Why does Canada despise “Onterrible” . . . or specifically “Terrauma” so much?
I believe it’s a simple matter of human nature. Toronto is an easy target: distant enough to demonize, diverse enough to provide innumerable excuses, and too self-involved to care about retaliating. Many outside the Maritimes have joked about the “Newfies”. The Quebecois gang up on Montreal. Alberta’s Calgary and Edmonton bicker like fraternal siblings. Toronto scratches a common itch for all the above, without the lingering guilt of a prejudice based on political incorrectness.
But my rationale is only half-heartedly pursued by Let’s All Hate Toronto. In fact, I strongly suspect it might only fracture the country more. At the least, we’ll keep our existing views, maybe laughing along the way.

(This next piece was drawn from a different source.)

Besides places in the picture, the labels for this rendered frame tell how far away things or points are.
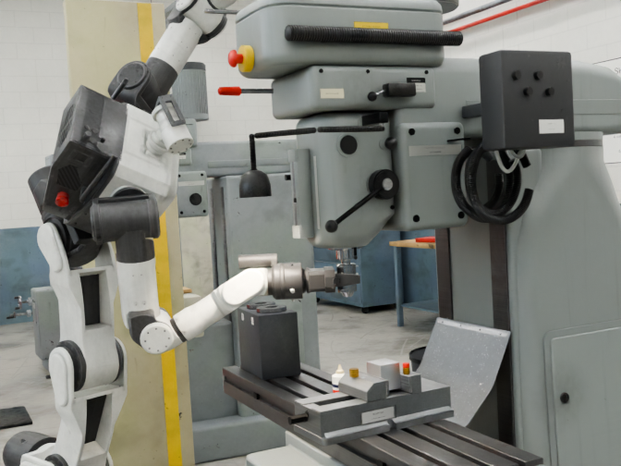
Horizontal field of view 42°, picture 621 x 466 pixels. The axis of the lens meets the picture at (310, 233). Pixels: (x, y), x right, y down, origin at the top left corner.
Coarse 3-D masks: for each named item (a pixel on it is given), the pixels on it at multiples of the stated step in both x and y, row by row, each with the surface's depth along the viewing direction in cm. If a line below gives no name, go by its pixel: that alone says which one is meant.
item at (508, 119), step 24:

Chronicling the journeys of Torontonian Robert Spence, director Albert Nerenberg follows the self-appointed “Mister Toronto” as he travels across our home and native land, ineptly “promoting” his home turf by hawking sewage, flashing his boxers, and being generally passive aggressive.
Spanning nearly a dozen locations, and meeting a Who’s Who of familiar faces — including Dan Aykroyd (My Girl), Sacha Baron Cohen (Borat), Douglas Coupland (Everything’s Gone Green), the late Jack Layton, David Miller, Dalton McGuinty, Colin Mochrie (Sunshine Sketches of a Little Town), Terry David Mulligan, Russell Peters, Jane Pitfield, Dan Redican (The Frantics), and Alex Trebek (Jeopardy) — he gathers a list of ten frequent “reasons” Toronto is reviled.
Of particular interest to this Torontonian is how many of the reasons differ, contradict each other, suggest equally selfish interests, or mask hidden insecurities. Some of the stated hatreds, on further inspection, stem from envy, fear, or pity.
There’s a lot of potential to mine here but, unfortunately, Let’s All Hate Toronto falls a bit short. At one point I began to wonder whether it was actually produced by Toronto-phobes, as the “comedic” elements often boiled down to stunts insulting to locals.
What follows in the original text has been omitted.